• SOURCE MATERIAL:
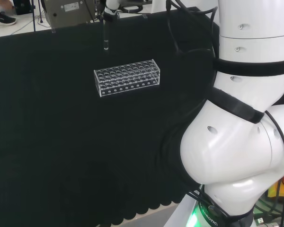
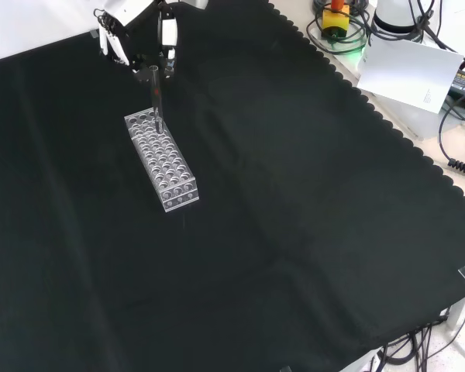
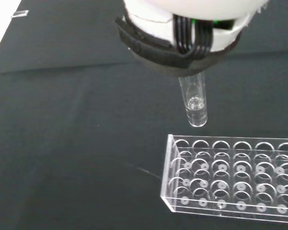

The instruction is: Shake the test tube.

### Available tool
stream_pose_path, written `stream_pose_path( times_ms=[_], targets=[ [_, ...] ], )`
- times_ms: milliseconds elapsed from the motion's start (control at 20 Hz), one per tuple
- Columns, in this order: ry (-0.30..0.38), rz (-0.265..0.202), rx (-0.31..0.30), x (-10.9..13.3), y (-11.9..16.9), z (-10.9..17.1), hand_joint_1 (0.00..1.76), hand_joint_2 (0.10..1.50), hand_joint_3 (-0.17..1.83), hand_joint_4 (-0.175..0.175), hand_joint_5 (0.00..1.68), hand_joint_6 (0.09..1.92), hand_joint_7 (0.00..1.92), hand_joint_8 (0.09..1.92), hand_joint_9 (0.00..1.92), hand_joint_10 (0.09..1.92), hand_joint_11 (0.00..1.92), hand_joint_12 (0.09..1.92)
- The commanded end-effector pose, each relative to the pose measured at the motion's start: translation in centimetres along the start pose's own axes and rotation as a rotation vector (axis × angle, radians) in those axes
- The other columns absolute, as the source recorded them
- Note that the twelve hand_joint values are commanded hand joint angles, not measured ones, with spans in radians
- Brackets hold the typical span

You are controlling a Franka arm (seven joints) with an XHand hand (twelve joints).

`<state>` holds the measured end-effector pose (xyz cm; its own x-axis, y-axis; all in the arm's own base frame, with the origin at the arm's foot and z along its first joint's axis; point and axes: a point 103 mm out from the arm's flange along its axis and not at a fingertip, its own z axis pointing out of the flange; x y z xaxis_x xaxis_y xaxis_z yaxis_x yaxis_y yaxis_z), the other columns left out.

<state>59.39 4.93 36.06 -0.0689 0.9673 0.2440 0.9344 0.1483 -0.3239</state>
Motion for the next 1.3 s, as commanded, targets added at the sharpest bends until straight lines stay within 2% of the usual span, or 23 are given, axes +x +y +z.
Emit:
stream_pose_path(
  times_ms=[50,500,800,900,1050,1300],
  targets=[
    [-0.021,0.070,-0.001,-3.0,-0.9,-0.3,1.43,0.71,0.48,-0.175,1.35,0.26,1.40,0.71,1.34,0.34,0.88,1.15],
    [-0.068,0.287,-0.012,-12.3,-4.5,-1.9,1.43,0.71,0.48,-0.175,1.35,0.26,1.40,0.71,1.34,0.34,0.88,1.15],
    [-0.089,0.384,-0.021,-16.3,-6.5,-2.9,1.43,0.71,0.48,-0.175,1.35,0.26,1.40,0.71,1.34,0.34,0.89,1.15],
    [-0.087,0.398,-0.025,-16.9,-6.7,-3.2,1.43,0.71,0.48,-0.175,1.35,0.26,1.40,0.71,1.34,0.34,0.89,1.15],
    [-0.086,0.390,-0.026,-16.8,-6.4,-3.2,1.43,0.71,0.48,-0.175,1.35,0.26,1.40,0.71,1.34,0.34,0.89,1.15],
    [-0.070,0.329,-0.025,-14.6,-5.0,-2.8,1.43,0.71,0.48,-0.175,1.35,0.26,1.40,0.71,1.34,0.33,0.89,1.15]
  ],
)
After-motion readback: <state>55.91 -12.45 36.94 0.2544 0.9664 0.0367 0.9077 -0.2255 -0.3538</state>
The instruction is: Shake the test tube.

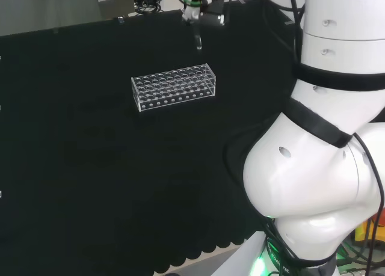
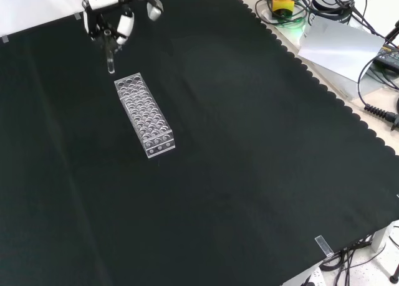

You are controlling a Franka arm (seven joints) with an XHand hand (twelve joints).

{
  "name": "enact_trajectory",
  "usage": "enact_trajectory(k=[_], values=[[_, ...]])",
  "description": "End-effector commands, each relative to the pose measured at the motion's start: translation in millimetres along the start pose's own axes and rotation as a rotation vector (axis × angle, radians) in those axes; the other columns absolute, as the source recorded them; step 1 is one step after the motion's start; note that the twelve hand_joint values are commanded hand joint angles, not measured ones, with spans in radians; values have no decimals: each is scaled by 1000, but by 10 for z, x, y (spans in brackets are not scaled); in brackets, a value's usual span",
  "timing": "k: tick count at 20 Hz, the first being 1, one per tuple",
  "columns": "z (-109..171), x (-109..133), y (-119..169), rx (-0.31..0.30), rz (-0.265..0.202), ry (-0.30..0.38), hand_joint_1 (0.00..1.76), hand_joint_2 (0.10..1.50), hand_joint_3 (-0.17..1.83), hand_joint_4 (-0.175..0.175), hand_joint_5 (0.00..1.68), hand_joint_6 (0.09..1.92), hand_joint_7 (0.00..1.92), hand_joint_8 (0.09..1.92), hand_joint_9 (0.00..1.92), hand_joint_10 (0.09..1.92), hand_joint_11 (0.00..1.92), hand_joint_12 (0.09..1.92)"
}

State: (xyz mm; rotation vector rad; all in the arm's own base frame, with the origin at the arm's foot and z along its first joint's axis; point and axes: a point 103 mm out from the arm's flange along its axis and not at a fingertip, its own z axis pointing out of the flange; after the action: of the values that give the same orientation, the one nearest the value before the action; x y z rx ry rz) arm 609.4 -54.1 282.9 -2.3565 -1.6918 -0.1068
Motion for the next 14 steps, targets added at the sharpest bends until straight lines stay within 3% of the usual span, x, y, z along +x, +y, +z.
enact_trajectory(k=[1, 9, 11, 14], values=[[-367, -12, -152, -27, 11, 30, 1224, 716, 525, -175, 1315, 533, 1736, 362, 1637, 347, 1302, 835], [-580, -49, -294, -41, 8, 59, 1224, 712, 532, -175, 1315, 534, 1738, 359, 1637, 348, 1302, 836], [-641, -115, -317, -49, 19, 44, 1224, 711, 534, -175, 1316, 534, 1738, 358, 1637, 349, 1302, 836], [-761, -397, -331, -68, 70, 31, 1224, 710, 536, -175, 1316, 534, 1739, 357, 1637, 349, 1302, 836]])
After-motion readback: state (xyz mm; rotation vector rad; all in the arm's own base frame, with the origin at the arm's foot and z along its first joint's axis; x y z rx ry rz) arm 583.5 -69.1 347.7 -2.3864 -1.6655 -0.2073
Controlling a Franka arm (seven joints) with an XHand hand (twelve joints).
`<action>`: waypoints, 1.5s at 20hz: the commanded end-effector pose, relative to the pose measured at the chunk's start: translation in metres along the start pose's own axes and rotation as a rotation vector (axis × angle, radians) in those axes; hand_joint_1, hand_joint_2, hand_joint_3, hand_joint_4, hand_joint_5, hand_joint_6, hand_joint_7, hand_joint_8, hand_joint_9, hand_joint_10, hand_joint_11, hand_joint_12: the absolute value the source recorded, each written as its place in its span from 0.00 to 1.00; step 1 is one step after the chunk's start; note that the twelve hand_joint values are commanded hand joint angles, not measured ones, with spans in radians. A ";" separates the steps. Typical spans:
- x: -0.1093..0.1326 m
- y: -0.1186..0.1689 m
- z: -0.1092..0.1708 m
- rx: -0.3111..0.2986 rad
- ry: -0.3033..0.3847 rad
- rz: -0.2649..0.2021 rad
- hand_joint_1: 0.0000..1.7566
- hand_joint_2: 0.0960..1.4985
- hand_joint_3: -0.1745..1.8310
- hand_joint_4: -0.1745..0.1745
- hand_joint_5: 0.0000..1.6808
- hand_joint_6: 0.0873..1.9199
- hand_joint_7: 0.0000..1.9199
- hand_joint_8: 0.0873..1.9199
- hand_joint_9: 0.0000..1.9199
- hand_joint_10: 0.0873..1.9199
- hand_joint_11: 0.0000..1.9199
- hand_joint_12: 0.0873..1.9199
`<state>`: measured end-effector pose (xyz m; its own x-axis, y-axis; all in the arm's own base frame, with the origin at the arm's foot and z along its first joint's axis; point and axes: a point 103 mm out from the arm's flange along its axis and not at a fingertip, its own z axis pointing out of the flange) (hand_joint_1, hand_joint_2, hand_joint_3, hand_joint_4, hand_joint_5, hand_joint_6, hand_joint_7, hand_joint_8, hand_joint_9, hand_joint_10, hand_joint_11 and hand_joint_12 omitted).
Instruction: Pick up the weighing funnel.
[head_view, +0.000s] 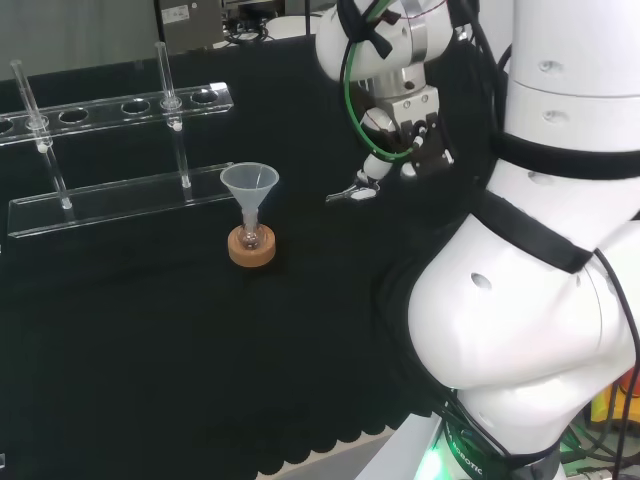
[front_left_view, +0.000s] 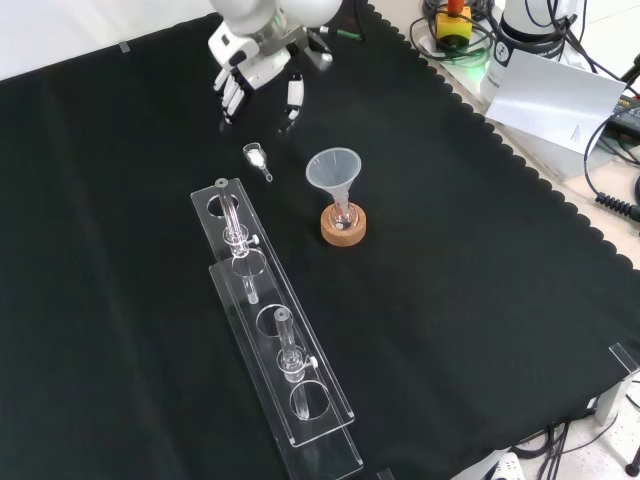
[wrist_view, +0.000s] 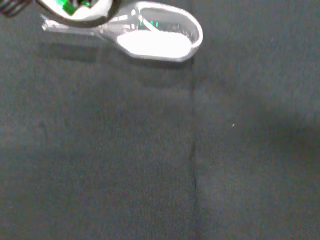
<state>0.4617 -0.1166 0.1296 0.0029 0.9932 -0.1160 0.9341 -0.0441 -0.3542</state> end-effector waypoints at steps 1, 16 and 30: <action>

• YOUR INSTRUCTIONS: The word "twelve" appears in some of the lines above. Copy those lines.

• TASK SOLUTION:
- Note that the twelve hand_joint values are commanded hand joint angles, not measured ones, with spans in radians
You are controlling a Franka arm (seven joints) with an XHand hand (twelve joints).
You are controlling a Franka arm (seven joints) with an XHand hand (twelve joints).
  "description": "End-effector commands, each relative to the pose measured at the motion's start: translation in millimetres along the start pose's own axes and rotation as a rotation vector (axis × angle, radians) in those axes; the other columns absolute, as the source recorded them; step 1 is one step after the motion's start; note that the twelve hand_joint values are commanded hand joint angles, not measured ones, with spans in radians; values have no decimals: each is scaled by 1000, but by 10 for z, x, y (spans in brackets are not scaled); in brackets, a value's usual span",
Controlling a Franka arm (seven joints) with an XHand hand (twelve joints).
`<action>`: waypoints, 1.5s at 20hz: the commanded end-effector pose, relative to the pose measured at the chunk's start: translation in metres along the start pose's own axes and rotation as a rotation vector (axis × angle, radians) in those axes; hand_joint_1, hand_joint_2, hand_joint_3, hand_joint_4, hand_joint_5, hand_joint_6, hand_joint_7, hand_joint_8, hand_joint_9, hand_joint_10, hand_joint_11, hand_joint_12: the absolute value the source recorded, each written as its place in its span from 0.00 to 1.00; step 1 is one step after the chunk's start; note that the twelve hand_joint values are commanded hand joint angles, not measured ones, with spans in radians. A ";" separates the steps. Typical spans:

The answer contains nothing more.